Dans un monde de plus en plus interconnecté, l’aviation civile se retrouve confrontée à des défis géopolitiques grandissants. Alors que la sûreté est la clé de voûte de ce secteur, naviguer entre zones interdites, tirs de missiles et balles perdues devient un véritable casse-tête pour les compagnies aériennes. Face à l’extension des zones d’hostilités, planifier des liaisons long-courrier n’a jamais été aussi complexe.
Un contexte international sous haute tension
Si les avions de ligne ont toujours été exposés à certains risques, comme les détournements ou les attentats à la bombe, la situation actuelle atteint un degré de complexité sans précédent selon les professionnels du secteur. Les guerres en Ukraine et au Moyen-Orient, ainsi que l’instabilité politique en Afrique sahélienne, créent de vastes zones de non-droit où la sécurité des vols civils n’est plus garantie.
L’Association internationale du transport aérien (IATA) a récemment tiré la sonnette d’alarme, appelant les belligérants à épargner les avions civils même au plus fort des hostilités. Un appel qui témoigne de l’aggravation des risques pour l’aviation commerciale.
Fermetures d’espaces aériens et détours contraints
Chaque pays est souverain pour décider de fermer tout ou partie de son espace aérien. En réaction à l’invasion de l’Ukraine, la Russie a ainsi interdit le survol de son immense territoire aux avions européens et américains. Une décision lourde de conséquences pour les liaisons entre l’Europe et l’Asie, contraintes d’emprunter des routes alternatives plus longues et coûteuses.
« On a déjà connu des restrictions, mais là on est cernés. Tout ce que je ne peux pas survoler, ça représente une part assez conséquente du territoire mondial »
témoigne un pilote de ligne expérimenté
Pour rallier l’Asie, les avions doivent désormais slalomer entre les zones interdites, passant par de véritables goulots d’étranglement comme l’espace aérien de l’Azerbaïdjan, coincé entre la Russie et l’Iran. Un autre point de passage délicat est l’Irak, dont le survol à basse altitude présente des risques élevés en raison de la présence d’armements anti-aériens et de frappes impromptues.
Une concurrence internationale faussée
Si les compagnies occidentales doivent composer avec ces restrictions, ce n’est pas le cas de tous leurs concurrents. Les transporteurs de certains pays comme la Chine ou la Turquie, non concernés par les représailles russes, continuent de survoler l’Iran et d’autres zones à risque. Un avantage compétitif non négligeable face aux opérateurs soumis à des contraintes plus strictes.

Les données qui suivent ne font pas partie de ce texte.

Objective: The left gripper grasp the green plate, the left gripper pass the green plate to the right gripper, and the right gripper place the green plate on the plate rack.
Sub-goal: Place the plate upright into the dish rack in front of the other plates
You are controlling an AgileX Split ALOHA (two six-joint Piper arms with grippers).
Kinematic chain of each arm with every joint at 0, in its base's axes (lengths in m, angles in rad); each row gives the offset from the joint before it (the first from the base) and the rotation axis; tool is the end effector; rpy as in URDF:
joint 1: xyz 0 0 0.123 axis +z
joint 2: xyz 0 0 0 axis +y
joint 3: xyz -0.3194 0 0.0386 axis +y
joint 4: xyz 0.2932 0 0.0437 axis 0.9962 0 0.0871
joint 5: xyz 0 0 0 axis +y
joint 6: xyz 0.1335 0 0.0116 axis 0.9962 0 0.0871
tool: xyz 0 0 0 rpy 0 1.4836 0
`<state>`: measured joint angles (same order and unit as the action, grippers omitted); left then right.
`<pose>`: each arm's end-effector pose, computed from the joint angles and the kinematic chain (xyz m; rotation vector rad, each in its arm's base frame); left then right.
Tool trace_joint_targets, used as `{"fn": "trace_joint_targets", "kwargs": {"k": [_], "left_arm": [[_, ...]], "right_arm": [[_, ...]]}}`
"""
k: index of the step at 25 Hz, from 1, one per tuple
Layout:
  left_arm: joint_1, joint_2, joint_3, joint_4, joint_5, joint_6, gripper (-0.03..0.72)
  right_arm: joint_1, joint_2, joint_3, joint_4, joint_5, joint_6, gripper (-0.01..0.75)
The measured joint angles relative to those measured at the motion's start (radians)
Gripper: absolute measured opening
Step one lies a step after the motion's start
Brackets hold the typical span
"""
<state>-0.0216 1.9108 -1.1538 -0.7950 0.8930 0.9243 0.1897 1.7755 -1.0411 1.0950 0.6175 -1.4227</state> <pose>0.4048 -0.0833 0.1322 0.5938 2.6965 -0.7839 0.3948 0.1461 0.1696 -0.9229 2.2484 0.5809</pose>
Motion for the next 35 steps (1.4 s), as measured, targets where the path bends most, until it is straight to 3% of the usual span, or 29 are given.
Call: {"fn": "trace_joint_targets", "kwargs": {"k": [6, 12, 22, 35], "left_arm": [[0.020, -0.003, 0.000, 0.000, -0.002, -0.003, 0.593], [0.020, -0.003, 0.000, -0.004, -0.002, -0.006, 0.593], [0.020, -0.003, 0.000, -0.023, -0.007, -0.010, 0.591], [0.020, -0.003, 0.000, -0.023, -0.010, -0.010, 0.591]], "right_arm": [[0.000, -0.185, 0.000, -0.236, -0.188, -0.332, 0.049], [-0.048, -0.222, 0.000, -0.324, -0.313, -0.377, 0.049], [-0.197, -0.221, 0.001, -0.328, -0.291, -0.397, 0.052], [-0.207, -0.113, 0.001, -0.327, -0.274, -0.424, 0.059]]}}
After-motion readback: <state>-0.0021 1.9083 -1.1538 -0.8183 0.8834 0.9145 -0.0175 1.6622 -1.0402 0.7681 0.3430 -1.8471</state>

Vers une meilleure gestion des risques
Pour aider les compagnies aériennes à naviguer dans ce contexte périlleux, les autorités de l’aviation civile renforcent leurs dispositifs d’analyse des menaces. En France, la Direction générale de l’aviation civile (DGAC) s’appuie sur un pôle dédié travaillant en lien avec les services de renseignement et l’armée de l’Air.
L’objectif est de fournir une évaluation fine des risques pour chaque zone survolée et d’édicter des consignes adaptées : interdiction totale, partielle ou en fonction de l’altitude. Un exercice d’équilibriste de plus en plus ardu au vu de la multiplication des conflits.
« Notre métier devient plus compliqué en fonction de la multiplicité des conflits »
concède une haute responsable de la DGAC
La destruction du vol MH17 de la Malaysia Airlines au-dessus de l’Ukraine en 2014, abattu par un missile sol-air, a créé un électrochoc. Cet événement tragique a poussé le secteur à renforcer la coopération internationale pour mieux évaluer et prévenir de tels risques.
Un impact sur les voyageurs
Si ces enjeux géopolitiques semblent lointains pour les passagers, ils ont pourtant un impact direct sur leurs déplacements. Allongement des temps de vol, augmentation du prix des billets liée au surcoût du carburant, réduction des destinations desservies… Les répercussions sont multiples pour les voyageurs.
Dans ce contexte tendu, la sécurité reste plus que jamais la priorité absolue. Même si cela implique certaines contraintes, pouvoir voyager en toute sérénité n’a pas de prix. Un défi de taille pour une aviation civile ballottée au gré des vents contraires de la géopolitique mondiale.